_To do_
All records that follow are to be copied exactly, with images omitted.

_Supplied information_

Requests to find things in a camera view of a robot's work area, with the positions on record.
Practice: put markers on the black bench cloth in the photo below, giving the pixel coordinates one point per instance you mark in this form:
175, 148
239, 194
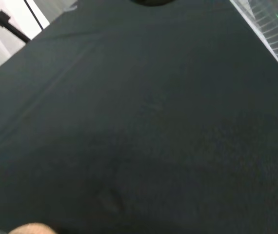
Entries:
134, 126

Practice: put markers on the person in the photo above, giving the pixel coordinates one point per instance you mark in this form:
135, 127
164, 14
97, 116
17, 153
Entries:
31, 229

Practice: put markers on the black tripod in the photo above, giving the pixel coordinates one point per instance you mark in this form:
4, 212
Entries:
6, 20

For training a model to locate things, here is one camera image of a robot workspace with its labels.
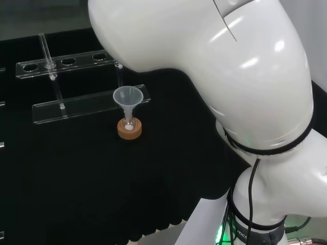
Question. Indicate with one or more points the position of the clear plastic funnel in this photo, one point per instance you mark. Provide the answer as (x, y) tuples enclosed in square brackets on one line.
[(127, 95)]

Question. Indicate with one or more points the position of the clear acrylic funnel stand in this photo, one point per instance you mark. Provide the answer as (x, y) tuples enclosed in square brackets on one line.
[(76, 107)]

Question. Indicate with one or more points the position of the small clear round-bottom flask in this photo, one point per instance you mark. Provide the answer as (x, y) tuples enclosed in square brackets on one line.
[(128, 126)]

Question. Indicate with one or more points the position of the black table cloth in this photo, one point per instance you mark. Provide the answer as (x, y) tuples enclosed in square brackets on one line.
[(102, 178)]

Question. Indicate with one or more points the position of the pale board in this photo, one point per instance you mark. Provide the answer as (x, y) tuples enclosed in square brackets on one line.
[(204, 217)]

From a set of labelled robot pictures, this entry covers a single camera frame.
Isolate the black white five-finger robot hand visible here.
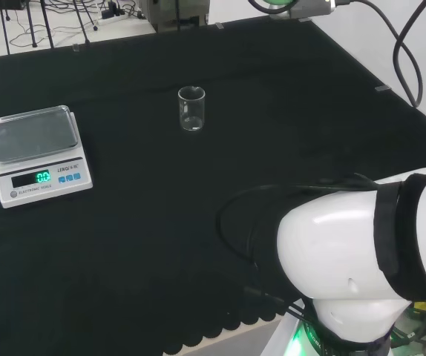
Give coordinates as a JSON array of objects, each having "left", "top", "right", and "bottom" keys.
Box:
[{"left": 248, "top": 0, "right": 299, "bottom": 10}]

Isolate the clear glass beaker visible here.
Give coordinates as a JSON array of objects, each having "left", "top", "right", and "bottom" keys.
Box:
[{"left": 177, "top": 85, "right": 207, "bottom": 132}]

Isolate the grey metal box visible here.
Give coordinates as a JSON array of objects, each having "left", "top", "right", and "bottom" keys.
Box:
[{"left": 138, "top": 0, "right": 212, "bottom": 33}]

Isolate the white power strip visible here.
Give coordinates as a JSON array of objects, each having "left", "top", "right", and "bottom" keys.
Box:
[{"left": 96, "top": 13, "right": 127, "bottom": 26}]

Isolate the black tripod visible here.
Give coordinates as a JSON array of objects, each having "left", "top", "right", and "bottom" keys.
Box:
[
  {"left": 0, "top": 0, "right": 56, "bottom": 56},
  {"left": 70, "top": 0, "right": 99, "bottom": 47}
]

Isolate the black bench cloth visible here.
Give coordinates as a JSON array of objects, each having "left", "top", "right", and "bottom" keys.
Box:
[{"left": 0, "top": 14, "right": 426, "bottom": 356}]

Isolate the white electronic balance steel pan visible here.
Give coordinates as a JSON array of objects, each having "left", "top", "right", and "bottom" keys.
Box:
[{"left": 0, "top": 105, "right": 94, "bottom": 209}]

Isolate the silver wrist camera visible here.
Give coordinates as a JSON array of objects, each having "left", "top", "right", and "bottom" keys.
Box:
[{"left": 267, "top": 0, "right": 337, "bottom": 20}]

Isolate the black camera cable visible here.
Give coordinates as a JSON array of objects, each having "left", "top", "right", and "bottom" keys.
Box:
[{"left": 331, "top": 0, "right": 426, "bottom": 108}]

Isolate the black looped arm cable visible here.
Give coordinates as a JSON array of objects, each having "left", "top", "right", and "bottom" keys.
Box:
[{"left": 216, "top": 172, "right": 379, "bottom": 274}]

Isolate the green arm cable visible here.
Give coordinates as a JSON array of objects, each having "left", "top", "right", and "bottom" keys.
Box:
[{"left": 390, "top": 298, "right": 426, "bottom": 348}]

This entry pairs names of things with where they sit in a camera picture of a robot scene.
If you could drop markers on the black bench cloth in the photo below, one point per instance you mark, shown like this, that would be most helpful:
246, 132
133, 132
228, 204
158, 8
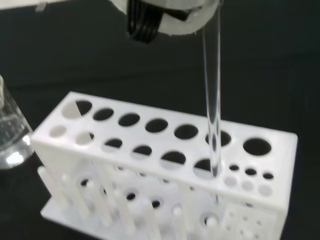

_Written answer_
Requests to find things in a camera view of a robot's work area, with the positions on record.
Practice: put markers on the black bench cloth in the photo below, giving the pixel coordinates one point per instance you mark in this form:
175, 148
239, 194
Entries:
134, 126

Practice: put markers on the person in the photo above, giving the pixel coordinates one point per instance you mark in this form:
135, 127
164, 14
97, 116
17, 153
Entries:
31, 229

Practice: put markers on the black tripod in the photo above, giving the pixel coordinates one point per instance you mark in this form:
4, 212
Entries:
6, 20

For training a model to locate things, here is one camera image of a robot workspace with its labels.
Question. Indicate with one or more points the position of the clear plastic funnel in this photo, one point per instance you mark. Provide the answer as (x, y) tuples enclosed in square brackets on one line.
[(127, 95)]

Question. Indicate with one or more points the position of the clear acrylic funnel stand in this photo, one point per instance you mark. Provide the answer as (x, y) tuples enclosed in square brackets on one line.
[(76, 107)]

Question. Indicate with one or more points the position of the small clear round-bottom flask in this photo, one point per instance you mark. Provide the answer as (x, y) tuples enclosed in square brackets on one line.
[(128, 126)]

Question. Indicate with one or more points the position of the black table cloth in this photo, one point per instance you mark. Provide the answer as (x, y) tuples enclosed in square brackets on one line.
[(102, 178)]

Question. Indicate with one or more points the position of the pale board in this photo, one point per instance you mark. Provide the answer as (x, y) tuples enclosed in square brackets on one line.
[(204, 217)]

From a set of labelled robot pictures, this entry covers a single camera frame.
Isolate the black white five-finger robot hand visible here.
Give coordinates as a JSON array of objects, each having "left", "top", "right", and "bottom" keys.
Box:
[{"left": 248, "top": 0, "right": 299, "bottom": 10}]

Isolate the clear glass beaker visible here.
Give coordinates as a JSON array of objects, each having "left", "top", "right", and "bottom" keys.
Box:
[{"left": 177, "top": 85, "right": 207, "bottom": 132}]

Isolate the grey metal box visible here.
Give coordinates as a JSON array of objects, each having "left", "top", "right", and "bottom" keys.
Box:
[{"left": 138, "top": 0, "right": 212, "bottom": 33}]

Isolate the white power strip visible here.
Give coordinates as a JSON array of objects, each having "left", "top", "right", and "bottom" keys.
Box:
[{"left": 96, "top": 13, "right": 127, "bottom": 26}]

Isolate the black tripod visible here.
Give coordinates as a JSON array of objects, each having "left", "top", "right", and "bottom" keys.
Box:
[
  {"left": 0, "top": 0, "right": 56, "bottom": 56},
  {"left": 70, "top": 0, "right": 99, "bottom": 47}
]

Isolate the black bench cloth visible here.
Give coordinates as a JSON array of objects, each having "left", "top", "right", and "bottom" keys.
Box:
[{"left": 0, "top": 14, "right": 426, "bottom": 356}]

Isolate the white electronic balance steel pan visible here.
Give coordinates as a JSON array of objects, each having "left", "top", "right", and "bottom" keys.
Box:
[{"left": 0, "top": 105, "right": 94, "bottom": 209}]

Isolate the silver wrist camera visible here.
Give coordinates as a JSON array of objects, each having "left", "top", "right", and "bottom" keys.
Box:
[{"left": 267, "top": 0, "right": 337, "bottom": 20}]

Isolate the black camera cable visible here.
Give coordinates as a JSON array of objects, each having "left", "top", "right", and "bottom" keys.
Box:
[{"left": 331, "top": 0, "right": 426, "bottom": 108}]

Isolate the black looped arm cable visible here.
Give coordinates as a JSON array of objects, each having "left", "top", "right", and "bottom" keys.
Box:
[{"left": 216, "top": 172, "right": 379, "bottom": 274}]

Isolate the green arm cable visible here.
Give coordinates as a JSON array of objects, each having "left", "top", "right", and "bottom" keys.
Box:
[{"left": 390, "top": 298, "right": 426, "bottom": 348}]

This entry pairs names of things with where they sit in a camera picture of a robot scene.
If you could drop markers on the black bench cloth in the photo below, one point per instance you mark, shown like this, that would be most helpful:
246, 132
133, 132
228, 204
158, 8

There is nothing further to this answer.